WORK ITEM:
Set out each line from the following listing that includes the word "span".

INFORMATION SHOWN:

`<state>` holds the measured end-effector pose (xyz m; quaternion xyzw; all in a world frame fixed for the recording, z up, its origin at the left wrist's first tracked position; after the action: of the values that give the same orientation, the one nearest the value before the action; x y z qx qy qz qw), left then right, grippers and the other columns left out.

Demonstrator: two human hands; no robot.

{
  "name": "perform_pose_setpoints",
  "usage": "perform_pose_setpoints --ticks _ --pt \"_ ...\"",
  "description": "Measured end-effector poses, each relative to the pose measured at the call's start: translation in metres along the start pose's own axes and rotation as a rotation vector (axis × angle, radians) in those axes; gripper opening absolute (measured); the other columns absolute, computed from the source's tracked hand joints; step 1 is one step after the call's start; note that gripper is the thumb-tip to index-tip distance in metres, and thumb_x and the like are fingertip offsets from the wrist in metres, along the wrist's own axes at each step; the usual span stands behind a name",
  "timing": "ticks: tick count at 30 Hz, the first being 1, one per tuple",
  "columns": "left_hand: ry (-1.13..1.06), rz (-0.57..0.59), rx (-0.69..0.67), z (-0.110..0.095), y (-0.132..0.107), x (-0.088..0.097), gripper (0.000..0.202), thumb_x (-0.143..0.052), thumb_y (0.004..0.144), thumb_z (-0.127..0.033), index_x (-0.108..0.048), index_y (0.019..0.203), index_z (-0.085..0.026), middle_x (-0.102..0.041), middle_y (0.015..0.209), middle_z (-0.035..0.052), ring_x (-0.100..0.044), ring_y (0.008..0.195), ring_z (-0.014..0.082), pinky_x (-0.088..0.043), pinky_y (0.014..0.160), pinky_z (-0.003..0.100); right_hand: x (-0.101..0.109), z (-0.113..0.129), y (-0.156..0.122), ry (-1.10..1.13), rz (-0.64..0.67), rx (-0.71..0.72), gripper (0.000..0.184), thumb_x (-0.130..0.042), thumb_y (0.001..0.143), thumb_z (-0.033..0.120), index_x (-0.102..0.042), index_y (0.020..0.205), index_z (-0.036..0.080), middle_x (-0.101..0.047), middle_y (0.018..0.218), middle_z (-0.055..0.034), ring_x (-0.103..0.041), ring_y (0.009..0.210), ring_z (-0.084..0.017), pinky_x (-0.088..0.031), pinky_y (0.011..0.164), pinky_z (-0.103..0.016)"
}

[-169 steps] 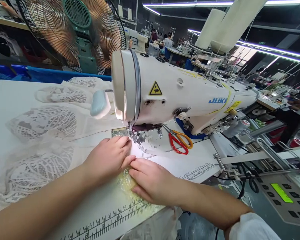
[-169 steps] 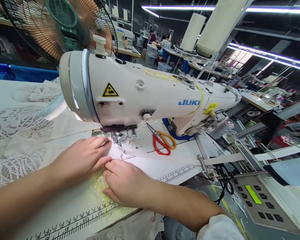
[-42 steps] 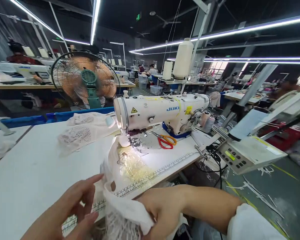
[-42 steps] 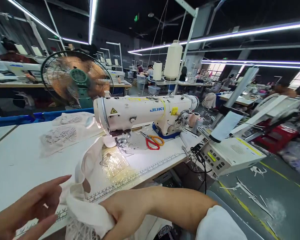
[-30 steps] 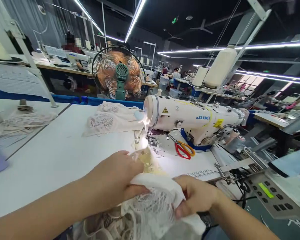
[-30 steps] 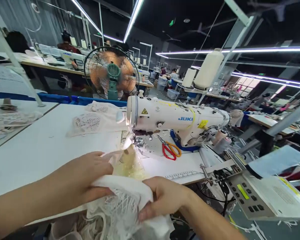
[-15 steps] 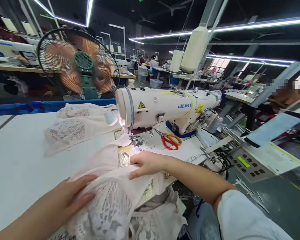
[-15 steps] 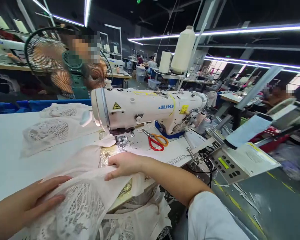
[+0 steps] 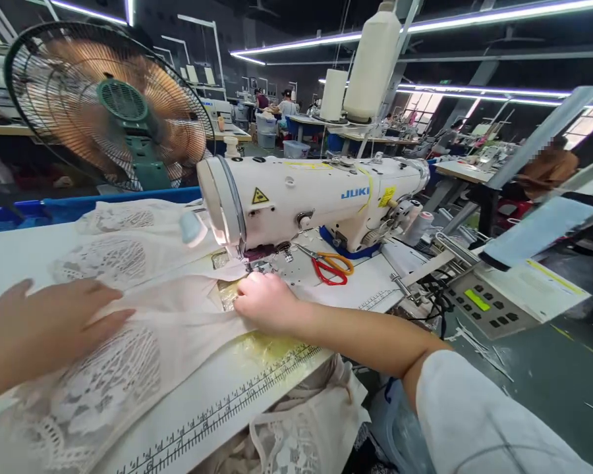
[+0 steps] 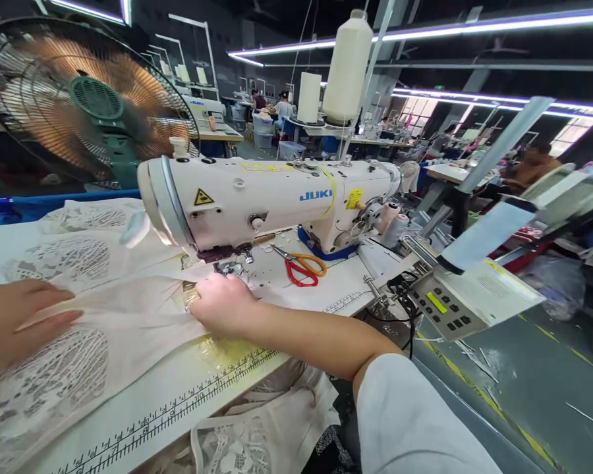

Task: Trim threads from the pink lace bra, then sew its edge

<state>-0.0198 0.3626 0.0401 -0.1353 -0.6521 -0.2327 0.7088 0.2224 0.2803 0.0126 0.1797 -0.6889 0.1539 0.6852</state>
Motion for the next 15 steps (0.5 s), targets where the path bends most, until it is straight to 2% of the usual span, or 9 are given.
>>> perform_pose_setpoints --ticks 1,2,4,5,7,9,11,13,15 --pt "-0.024 0.066 -0.077 -0.021 -0.001 0.003 0.065 -0.018 0.089 -0.053 -0.064 0.098 -0.008 -0.065 0.099 0.0107 -0.057 0.097 0.0269 -0.035 0.100 0.054 0.000 0.001 0.000 -0.044 -0.060 0.012 0.016 -0.051 0.086 0.013 -0.067 0.085 0.016 -0.061 0.099 -0.0110 -0.052 0.095 -0.025 -0.035 0.066 -0.031" --pt "-0.106 0.058 -0.138 -0.043 -0.003 0.007 0.059 -0.020 0.089 -0.047 -0.060 0.108 -0.008 -0.063 0.109 0.0122 -0.056 0.103 0.0256 -0.037 0.100 0.046 -0.001 0.002 0.000 -0.073 -0.101 0.021 0.018 -0.050 0.087 0.013 -0.067 0.084 0.017 -0.062 0.096 -0.0103 -0.052 0.093 -0.024 -0.035 0.066 -0.032" --pt "-0.284 0.059 -0.202 -0.083 -0.004 0.008 0.049 -0.027 0.089 -0.042 -0.051 0.121 -0.014 -0.057 0.127 0.0104 -0.053 0.114 0.0240 -0.040 0.097 0.037 -0.002 0.003 -0.002 -0.084 -0.144 0.051 0.019 -0.049 0.089 0.014 -0.067 0.085 0.018 -0.062 0.090 -0.0084 -0.052 0.088 -0.022 -0.034 0.064 -0.031" --pt "-0.360 0.093 -0.229 -0.100 -0.003 0.005 0.046 -0.028 0.087 -0.038 -0.050 0.122 -0.018 -0.059 0.126 0.0087 -0.055 0.112 0.0234 -0.042 0.093 0.035 -0.001 0.003 -0.003 -0.085 -0.173 0.067 0.019 -0.049 0.089 0.015 -0.067 0.085 0.019 -0.062 0.088 -0.0074 -0.052 0.086 -0.021 -0.033 0.063 -0.030" --pt "-0.436 0.191 -0.182 -0.123 0.001 -0.006 0.040 -0.029 0.085 -0.036 -0.054 0.113 -0.022 -0.067 0.108 0.0067 -0.061 0.096 0.0247 -0.046 0.077 0.034 -0.001 0.001 -0.006 -0.098 -0.259 0.076 0.017 -0.051 0.089 0.017 -0.066 0.083 0.019 -0.062 0.088 -0.0062 -0.051 0.085 -0.020 -0.032 0.062 -0.030" --pt "-0.460 0.231 -0.065 -0.129 0.006 -0.020 0.038 -0.027 0.085 -0.035 -0.055 0.105 -0.021 -0.068 0.088 0.0064 -0.063 0.079 0.0254 -0.044 0.065 0.033 -0.002 -0.002 -0.010 -0.114 -0.341 0.039 0.015 -0.052 0.088 0.017 -0.064 0.081 0.019 -0.061 0.089 -0.0057 -0.050 0.081 -0.018 -0.031 0.060 -0.029" --pt "-0.469 0.218 0.022 -0.125 0.010 -0.030 0.039 -0.025 0.086 -0.032 -0.053 0.108 -0.018 -0.066 0.075 0.0047 -0.061 0.068 0.0234 -0.042 0.059 0.030 -0.008 -0.005 -0.014 -0.100 -0.371 0.000 0.012 -0.053 0.088 0.018 -0.062 0.081 0.019 -0.060 0.085 -0.0053 -0.048 0.074 -0.017 -0.029 0.056 -0.028" --pt "-0.473 0.196 0.045 -0.119 0.012 -0.036 0.041 -0.024 0.086 -0.027 -0.049 0.116 -0.016 -0.064 0.070 0.0024 -0.060 0.063 0.0206 -0.041 0.056 0.028 -0.017 -0.005 -0.018 -0.036 -0.361 0.040 0.008 -0.054 0.088 0.023 -0.061 0.086 0.019 -0.059 0.084 -0.0048 -0.048 0.071 -0.016 -0.030 0.053 -0.027" --pt "-0.458 0.174 0.046 -0.115 0.011 -0.038 0.043 -0.024 0.086 -0.021 -0.048 0.122 -0.018 -0.065 0.075 0.0019 -0.062 0.068 0.0189 -0.042 0.058 0.026 -0.026 -0.002 -0.022 0.035 -0.353 0.146 0.011 -0.055 0.087 0.029 -0.059 0.089 0.018 -0.059 0.088 -0.0057 -0.050 0.075 -0.017 -0.036 0.057 -0.027"
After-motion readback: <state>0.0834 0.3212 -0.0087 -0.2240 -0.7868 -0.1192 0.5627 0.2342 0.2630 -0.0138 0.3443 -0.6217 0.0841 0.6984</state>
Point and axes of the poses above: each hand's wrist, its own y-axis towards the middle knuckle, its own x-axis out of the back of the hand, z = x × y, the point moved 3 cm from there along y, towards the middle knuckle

WRITTEN SOLUTION:
  "description": "Measured end-effector poses, each relative to the pose measured at the call's start: translation in metres along the start pose's own axes and rotation as a rotation vector (axis × angle, radians) in those axes; gripper opening absolute (measured); the other columns absolute, computed from the source's tracked hand joints; step 1 is one step after the call's start; note that gripper is the thumb-tip to index-tip distance in metres, and thumb_x and the like are fingertip offsets from the wrist in metres, along the wrist's own axes at each step; the usual span stands behind a name",
Motion for the next 15 steps (0.5 s), targets where the path bends most, until it is straight to 2% of the usual span, or 9 are given.

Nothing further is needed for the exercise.